■ **TASK DESCRIPTION**: Please copy out the listing below in full and exactly.

########################################

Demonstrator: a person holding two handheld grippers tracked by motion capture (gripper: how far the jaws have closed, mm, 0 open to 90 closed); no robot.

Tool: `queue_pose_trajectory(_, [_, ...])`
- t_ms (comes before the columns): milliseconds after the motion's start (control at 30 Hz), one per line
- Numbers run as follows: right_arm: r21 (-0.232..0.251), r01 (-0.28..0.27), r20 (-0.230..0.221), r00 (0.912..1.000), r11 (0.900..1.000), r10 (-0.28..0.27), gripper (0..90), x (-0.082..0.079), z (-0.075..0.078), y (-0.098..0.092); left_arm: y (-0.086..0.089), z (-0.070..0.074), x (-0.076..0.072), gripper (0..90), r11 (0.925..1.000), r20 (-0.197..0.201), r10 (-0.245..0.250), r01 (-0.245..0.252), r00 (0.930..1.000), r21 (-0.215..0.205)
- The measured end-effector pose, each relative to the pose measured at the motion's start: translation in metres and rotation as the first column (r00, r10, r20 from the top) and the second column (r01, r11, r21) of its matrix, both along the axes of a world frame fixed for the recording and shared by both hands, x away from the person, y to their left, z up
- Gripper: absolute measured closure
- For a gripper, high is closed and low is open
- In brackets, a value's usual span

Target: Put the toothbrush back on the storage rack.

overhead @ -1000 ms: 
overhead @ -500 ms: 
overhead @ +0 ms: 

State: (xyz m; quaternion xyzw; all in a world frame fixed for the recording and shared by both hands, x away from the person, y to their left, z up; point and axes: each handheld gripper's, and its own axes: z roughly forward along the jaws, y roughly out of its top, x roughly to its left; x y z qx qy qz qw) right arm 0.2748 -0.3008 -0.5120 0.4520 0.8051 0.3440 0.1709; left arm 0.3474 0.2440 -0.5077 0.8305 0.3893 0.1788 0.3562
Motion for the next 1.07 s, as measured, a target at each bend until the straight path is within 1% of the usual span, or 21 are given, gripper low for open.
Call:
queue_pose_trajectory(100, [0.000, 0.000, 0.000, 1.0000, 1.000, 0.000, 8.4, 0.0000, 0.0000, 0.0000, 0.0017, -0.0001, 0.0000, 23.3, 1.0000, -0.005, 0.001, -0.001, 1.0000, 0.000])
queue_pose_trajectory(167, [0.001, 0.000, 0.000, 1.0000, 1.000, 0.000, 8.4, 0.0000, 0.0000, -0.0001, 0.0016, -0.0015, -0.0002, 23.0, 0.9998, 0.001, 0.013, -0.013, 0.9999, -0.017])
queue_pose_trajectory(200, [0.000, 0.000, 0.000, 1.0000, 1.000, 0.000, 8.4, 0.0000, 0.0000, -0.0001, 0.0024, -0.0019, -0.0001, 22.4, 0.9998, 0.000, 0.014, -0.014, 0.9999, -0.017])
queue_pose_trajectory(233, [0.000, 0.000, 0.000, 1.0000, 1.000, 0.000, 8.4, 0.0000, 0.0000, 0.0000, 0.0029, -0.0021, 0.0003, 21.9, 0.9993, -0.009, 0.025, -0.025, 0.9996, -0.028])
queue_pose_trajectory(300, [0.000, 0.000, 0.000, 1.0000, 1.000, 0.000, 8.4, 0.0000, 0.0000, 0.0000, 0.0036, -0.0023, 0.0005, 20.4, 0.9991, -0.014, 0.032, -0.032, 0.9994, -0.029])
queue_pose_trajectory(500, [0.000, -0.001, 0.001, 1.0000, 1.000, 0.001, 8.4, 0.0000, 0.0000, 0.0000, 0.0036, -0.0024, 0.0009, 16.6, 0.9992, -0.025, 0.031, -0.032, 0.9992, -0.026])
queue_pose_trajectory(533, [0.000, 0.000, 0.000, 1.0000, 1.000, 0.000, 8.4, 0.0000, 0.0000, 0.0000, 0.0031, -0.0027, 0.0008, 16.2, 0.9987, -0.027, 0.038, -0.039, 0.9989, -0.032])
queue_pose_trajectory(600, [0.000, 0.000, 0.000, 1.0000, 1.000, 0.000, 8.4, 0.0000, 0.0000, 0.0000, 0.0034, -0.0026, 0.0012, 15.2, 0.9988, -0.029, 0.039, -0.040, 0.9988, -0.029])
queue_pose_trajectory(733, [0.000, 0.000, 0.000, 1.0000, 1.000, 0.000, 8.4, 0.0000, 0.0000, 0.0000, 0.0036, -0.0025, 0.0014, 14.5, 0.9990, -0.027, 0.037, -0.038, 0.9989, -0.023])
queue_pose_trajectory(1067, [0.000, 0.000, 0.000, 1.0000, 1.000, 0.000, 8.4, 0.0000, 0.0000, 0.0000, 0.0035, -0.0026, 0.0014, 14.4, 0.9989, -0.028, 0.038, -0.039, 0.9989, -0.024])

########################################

■ **WORKED SOLUTION**:
Demonstrator: a person holding two handheld grippers tracked by motion capture (gripper: how far the jaws have closed, mm, 0 open to 90 closed); no robot.

Tool: `queue_pose_trajectory(_, [_, ...])`
- t_ms (comes before the columns): milliseconds after the motion's start (control at 30 Hz), one per line
- Numbers run as follows: right_arm: r21 (-0.232..0.251), r01 (-0.28..0.27), r20 (-0.230..0.221), r00 (0.912..1.000), r11 (0.900..1.000), r10 (-0.28..0.27), gripper (0..90), x (-0.082..0.079), z (-0.075..0.078), y (-0.098..0.092); left_arm: y (-0.086..0.089), z (-0.070..0.074), x (-0.076..0.072), gripper (0..90), r11 (0.925..1.000), r20 (-0.197..0.201), r10 (-0.245..0.250), r01 (-0.245..0.252), r00 (0.930..1.000), r21 (-0.215..0.205)
- The measured end-effector pose, each relative to the pose measured at the motion's start: translation in metres and rotation as the first column (r00, r10, r20 from the top) and the second column (r01, r11, r21) of its matrix, both along the axes of a world frame fixed for the recording and shared by both hands, x away from the person, y to their left, z up
- Gripper: absolute measured closure
- For a gripper, high is closed and low is open
- In brackets, a value's usual span

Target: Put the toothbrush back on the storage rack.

overhead @ -1000 ms: 
overhead @ -500 ms: 
overhead @ +0 ms: 

State: (xyz m; quaternion xyzw; all in a world frame fixed for the recording and shared by both hands, x away from the person, y to their left, z up; point and axes: each handheld gripper's, and its own axes: z roughly forward along the jaws, y roughly out of its top, x roughly to its left; x y z qx qy qz qw) right arm 0.2748 -0.3008 -0.5120 0.4520 0.8051 0.3440 0.1709; left arm 0.3474 0.2440 -0.5077 0.8305 0.3893 0.1788 0.3562
Motion for the next 1.07 s, as measured, a target at each bend until the straight path is within 1% of the usual span, or 21 are given, gripper low for open.
Call:
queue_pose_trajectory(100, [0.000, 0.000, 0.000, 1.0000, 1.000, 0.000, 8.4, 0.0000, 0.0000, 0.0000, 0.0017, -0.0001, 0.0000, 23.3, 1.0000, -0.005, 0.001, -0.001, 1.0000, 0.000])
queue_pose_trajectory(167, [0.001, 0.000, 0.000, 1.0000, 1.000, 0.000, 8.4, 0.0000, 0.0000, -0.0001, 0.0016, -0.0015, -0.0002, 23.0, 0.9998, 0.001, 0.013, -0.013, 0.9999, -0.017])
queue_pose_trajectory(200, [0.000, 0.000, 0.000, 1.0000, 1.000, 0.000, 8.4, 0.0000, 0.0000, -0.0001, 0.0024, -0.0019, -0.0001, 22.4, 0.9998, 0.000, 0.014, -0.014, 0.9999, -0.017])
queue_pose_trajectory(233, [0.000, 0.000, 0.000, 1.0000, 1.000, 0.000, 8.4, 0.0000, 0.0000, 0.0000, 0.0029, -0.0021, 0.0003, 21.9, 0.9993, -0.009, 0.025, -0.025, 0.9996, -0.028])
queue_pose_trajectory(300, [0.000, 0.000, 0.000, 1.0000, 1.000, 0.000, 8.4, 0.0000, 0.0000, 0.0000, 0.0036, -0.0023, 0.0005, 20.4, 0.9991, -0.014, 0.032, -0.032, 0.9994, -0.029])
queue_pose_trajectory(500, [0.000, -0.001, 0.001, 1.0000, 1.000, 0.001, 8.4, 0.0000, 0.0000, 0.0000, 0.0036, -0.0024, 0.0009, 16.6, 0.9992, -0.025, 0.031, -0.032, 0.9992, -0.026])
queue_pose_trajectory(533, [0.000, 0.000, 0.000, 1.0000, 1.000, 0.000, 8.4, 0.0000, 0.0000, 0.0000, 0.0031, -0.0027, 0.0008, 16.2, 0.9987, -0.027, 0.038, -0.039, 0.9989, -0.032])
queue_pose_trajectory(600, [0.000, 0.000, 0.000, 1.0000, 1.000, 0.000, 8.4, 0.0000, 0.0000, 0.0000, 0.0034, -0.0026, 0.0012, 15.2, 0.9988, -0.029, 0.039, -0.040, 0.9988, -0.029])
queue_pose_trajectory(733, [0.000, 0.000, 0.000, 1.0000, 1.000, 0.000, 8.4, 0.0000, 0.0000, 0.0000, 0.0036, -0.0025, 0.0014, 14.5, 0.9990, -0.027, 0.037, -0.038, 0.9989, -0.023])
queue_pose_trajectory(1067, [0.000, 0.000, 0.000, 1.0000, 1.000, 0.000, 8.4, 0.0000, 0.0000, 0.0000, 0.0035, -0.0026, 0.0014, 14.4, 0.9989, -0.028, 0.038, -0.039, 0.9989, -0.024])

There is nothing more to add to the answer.